REQUIRED ACTION - Would you transcribe the entries below, beginning at the line with "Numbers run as" and ending after the line with "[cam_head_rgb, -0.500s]", exactly, with no picture and nothing more?

INPUT DATA -
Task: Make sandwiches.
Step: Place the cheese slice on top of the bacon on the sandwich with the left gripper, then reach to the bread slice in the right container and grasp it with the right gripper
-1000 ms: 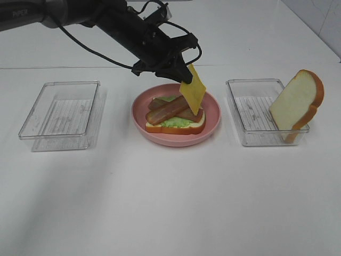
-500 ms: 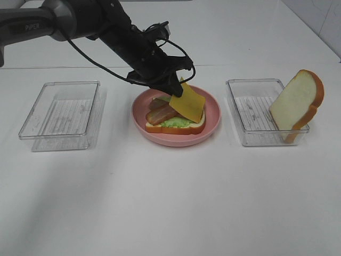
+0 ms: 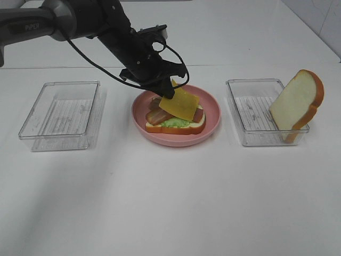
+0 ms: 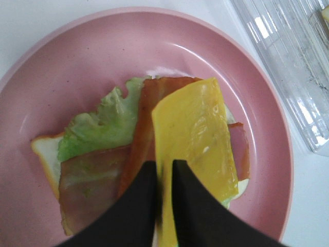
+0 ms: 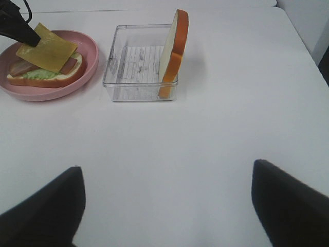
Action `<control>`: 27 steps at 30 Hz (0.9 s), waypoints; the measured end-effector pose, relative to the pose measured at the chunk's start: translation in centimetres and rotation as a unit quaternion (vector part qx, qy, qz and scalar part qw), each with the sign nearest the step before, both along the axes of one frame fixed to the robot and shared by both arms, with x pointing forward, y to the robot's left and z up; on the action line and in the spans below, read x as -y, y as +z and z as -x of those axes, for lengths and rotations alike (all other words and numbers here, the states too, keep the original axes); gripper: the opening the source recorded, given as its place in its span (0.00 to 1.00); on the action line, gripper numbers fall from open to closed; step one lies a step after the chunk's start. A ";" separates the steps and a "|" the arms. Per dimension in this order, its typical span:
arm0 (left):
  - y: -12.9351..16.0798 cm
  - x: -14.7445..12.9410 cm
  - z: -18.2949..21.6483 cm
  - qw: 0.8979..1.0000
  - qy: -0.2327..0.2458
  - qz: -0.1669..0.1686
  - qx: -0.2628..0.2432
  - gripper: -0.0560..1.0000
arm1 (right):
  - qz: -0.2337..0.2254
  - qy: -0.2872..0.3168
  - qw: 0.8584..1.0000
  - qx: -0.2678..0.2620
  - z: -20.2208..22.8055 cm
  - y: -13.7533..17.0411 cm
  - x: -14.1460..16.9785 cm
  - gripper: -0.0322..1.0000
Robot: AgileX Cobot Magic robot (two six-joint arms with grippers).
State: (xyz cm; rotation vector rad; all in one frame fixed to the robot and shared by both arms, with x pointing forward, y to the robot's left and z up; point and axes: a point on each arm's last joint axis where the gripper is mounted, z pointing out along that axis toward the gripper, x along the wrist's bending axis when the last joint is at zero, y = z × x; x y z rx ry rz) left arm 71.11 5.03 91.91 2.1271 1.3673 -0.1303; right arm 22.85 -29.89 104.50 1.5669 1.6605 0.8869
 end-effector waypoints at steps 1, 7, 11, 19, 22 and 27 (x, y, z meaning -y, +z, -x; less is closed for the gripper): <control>0.0 0.0 0.0 1.000 -0.001 -0.002 0.001 0.23 | 0.000 0.000 1.000 0.000 0.0 0.0 0.0 0.84; 1.3 -0.4 0.0 1.000 0.006 -0.015 0.013 0.77 | 0.000 0.000 1.000 0.000 0.0 0.0 0.0 0.84; 4.4 -0.9 0.3 0.999 0.011 -0.030 0.036 0.97 | 0.000 0.000 1.000 0.000 0.0 0.0 0.0 0.84; 11.6 -3.0 2.5 0.996 -0.005 -0.069 0.060 0.99 | 0.000 0.000 1.000 0.000 0.0 0.0 0.0 0.84; 13.6 -5.9 2.9 0.993 0.019 -0.110 0.045 0.99 | 0.000 0.000 1.000 0.000 0.0 0.0 0.0 0.84; 15.1 -14.0 1.3 0.977 0.114 -0.173 0.047 0.99 | 0.000 0.000 1.000 0.000 0.0 0.0 0.0 0.84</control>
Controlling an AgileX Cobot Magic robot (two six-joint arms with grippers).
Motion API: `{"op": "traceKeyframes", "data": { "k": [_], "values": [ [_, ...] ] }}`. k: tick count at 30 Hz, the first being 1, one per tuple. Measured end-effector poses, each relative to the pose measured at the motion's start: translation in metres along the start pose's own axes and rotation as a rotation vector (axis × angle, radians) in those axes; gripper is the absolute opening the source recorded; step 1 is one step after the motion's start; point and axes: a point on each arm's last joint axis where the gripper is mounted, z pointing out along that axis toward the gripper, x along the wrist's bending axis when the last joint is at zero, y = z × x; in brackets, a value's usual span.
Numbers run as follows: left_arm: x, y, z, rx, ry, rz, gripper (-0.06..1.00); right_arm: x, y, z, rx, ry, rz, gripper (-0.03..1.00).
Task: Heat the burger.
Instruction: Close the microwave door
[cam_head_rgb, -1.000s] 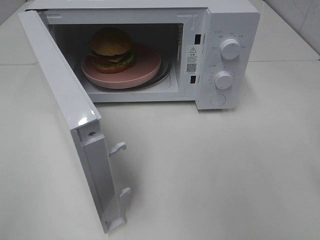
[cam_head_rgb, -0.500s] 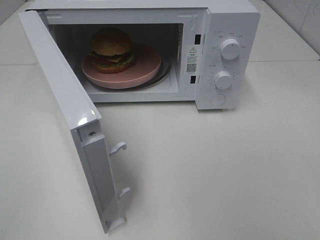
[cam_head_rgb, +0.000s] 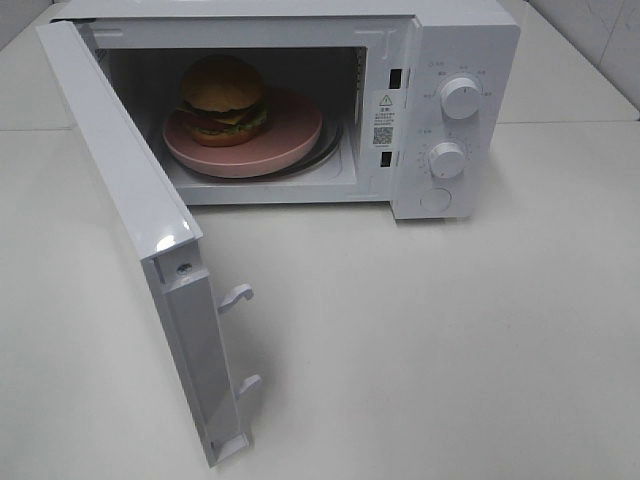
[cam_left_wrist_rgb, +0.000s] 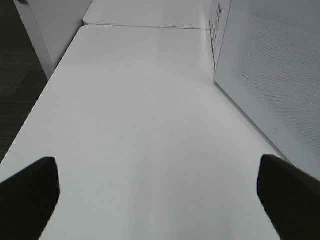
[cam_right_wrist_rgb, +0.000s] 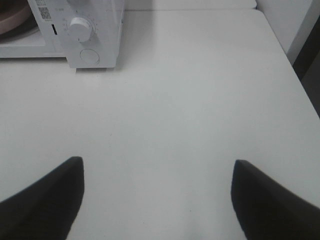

SOLUTION FOR THIS TASK -
Numbers run as follows: left_arm: x, y, z, rx, ry, rz, gripper (-0.06..1.00); right_arm: x, y, z, rx, ry, rz, gripper (-0.03..1.00).
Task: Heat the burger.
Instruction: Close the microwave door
[cam_head_rgb, -1.000s] 
[cam_head_rgb, -0.500s] 

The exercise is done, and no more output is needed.